When you spot the word "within" in a line of the data below, copy that line.
━━ Extracted data
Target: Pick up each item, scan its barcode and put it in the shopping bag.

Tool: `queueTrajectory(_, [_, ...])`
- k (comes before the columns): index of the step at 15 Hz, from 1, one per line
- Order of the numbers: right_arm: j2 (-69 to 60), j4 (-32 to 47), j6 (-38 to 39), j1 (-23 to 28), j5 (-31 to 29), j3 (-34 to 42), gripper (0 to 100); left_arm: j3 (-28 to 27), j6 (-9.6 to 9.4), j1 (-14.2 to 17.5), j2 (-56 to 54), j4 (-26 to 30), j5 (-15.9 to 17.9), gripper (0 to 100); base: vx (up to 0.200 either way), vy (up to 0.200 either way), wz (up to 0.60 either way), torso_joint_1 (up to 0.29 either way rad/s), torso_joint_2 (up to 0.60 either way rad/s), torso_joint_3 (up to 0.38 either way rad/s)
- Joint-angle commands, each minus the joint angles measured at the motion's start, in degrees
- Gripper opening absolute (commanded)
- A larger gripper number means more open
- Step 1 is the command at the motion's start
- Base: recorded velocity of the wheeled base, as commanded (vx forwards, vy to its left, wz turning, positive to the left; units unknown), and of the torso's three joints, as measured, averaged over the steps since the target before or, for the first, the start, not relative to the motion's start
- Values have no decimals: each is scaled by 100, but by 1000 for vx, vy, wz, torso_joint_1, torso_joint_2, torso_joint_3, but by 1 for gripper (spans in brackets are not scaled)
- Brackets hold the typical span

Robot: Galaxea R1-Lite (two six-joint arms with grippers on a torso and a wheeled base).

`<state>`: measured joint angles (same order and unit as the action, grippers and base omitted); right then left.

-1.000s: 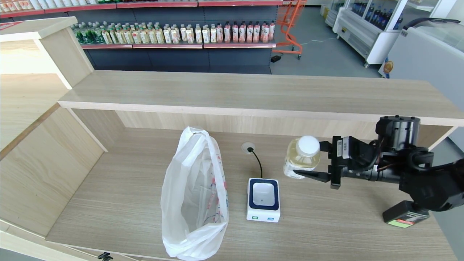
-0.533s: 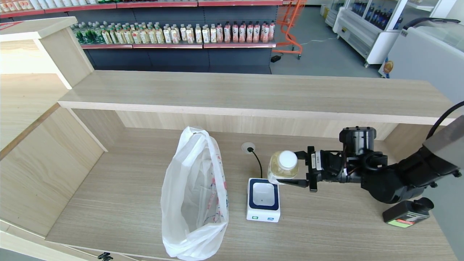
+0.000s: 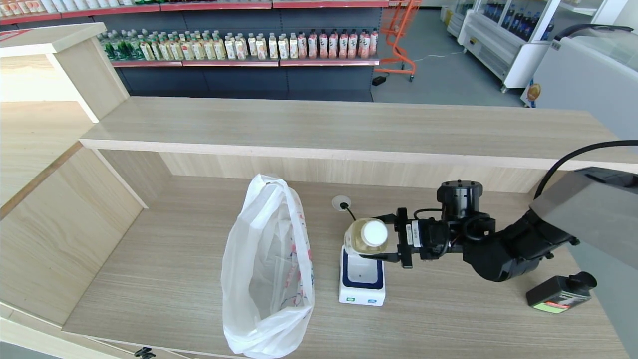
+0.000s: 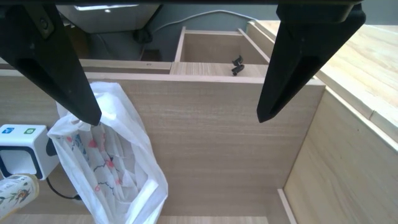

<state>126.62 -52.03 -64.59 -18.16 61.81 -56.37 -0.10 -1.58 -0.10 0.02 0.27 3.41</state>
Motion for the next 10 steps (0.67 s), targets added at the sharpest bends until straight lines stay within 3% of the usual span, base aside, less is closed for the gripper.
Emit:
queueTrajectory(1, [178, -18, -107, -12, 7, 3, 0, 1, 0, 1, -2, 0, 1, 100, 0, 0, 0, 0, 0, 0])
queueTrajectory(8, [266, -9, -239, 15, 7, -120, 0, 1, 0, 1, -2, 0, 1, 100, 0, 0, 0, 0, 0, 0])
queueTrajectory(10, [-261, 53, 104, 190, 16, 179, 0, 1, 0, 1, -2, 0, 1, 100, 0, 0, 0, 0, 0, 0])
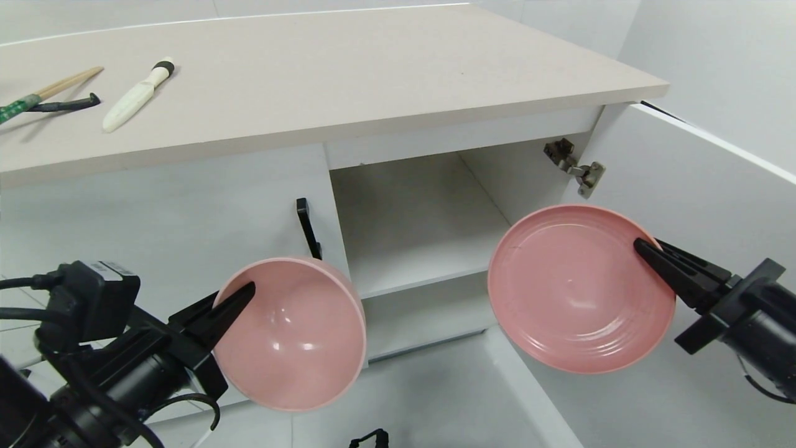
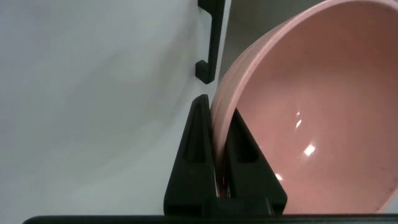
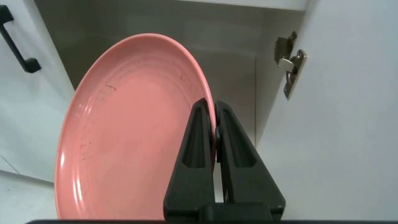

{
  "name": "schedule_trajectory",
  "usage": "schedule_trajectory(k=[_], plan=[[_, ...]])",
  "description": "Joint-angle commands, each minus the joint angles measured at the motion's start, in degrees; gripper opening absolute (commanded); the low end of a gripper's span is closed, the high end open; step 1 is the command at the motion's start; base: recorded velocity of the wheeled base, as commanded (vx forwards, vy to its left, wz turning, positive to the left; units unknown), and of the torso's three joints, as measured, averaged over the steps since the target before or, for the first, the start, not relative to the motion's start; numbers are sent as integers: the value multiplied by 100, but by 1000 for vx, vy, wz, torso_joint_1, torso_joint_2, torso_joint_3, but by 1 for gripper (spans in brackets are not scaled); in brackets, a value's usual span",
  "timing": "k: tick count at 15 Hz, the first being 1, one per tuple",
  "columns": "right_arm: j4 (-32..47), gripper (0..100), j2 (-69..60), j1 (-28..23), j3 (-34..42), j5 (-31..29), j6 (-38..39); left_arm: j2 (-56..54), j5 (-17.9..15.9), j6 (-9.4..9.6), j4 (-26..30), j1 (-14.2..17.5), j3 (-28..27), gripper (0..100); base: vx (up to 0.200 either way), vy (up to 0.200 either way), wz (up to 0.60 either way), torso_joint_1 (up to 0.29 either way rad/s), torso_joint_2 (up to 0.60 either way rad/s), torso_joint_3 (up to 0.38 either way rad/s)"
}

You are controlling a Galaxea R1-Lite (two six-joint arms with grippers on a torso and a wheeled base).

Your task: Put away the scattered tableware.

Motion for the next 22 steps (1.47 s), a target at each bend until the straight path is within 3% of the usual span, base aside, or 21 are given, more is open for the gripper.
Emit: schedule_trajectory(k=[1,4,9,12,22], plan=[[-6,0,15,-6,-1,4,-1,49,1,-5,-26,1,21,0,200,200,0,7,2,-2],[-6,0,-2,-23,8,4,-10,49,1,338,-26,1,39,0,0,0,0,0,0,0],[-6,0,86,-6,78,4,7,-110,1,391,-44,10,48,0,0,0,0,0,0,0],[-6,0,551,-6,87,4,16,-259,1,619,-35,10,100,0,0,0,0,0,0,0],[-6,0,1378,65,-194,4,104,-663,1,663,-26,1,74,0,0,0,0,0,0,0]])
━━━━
* _Result of this exercise_:
Motion for the next 10 steps (0.67 s), targets added at the sharpest bends until straight lines stay within 3% of the usual span, base aside, less is closed for the gripper.
Motion for the next 22 steps (1.47 s), a target at each bend until the straight path is within 3% of the usual span, base aside, or 21 are given, more is open for the gripper.

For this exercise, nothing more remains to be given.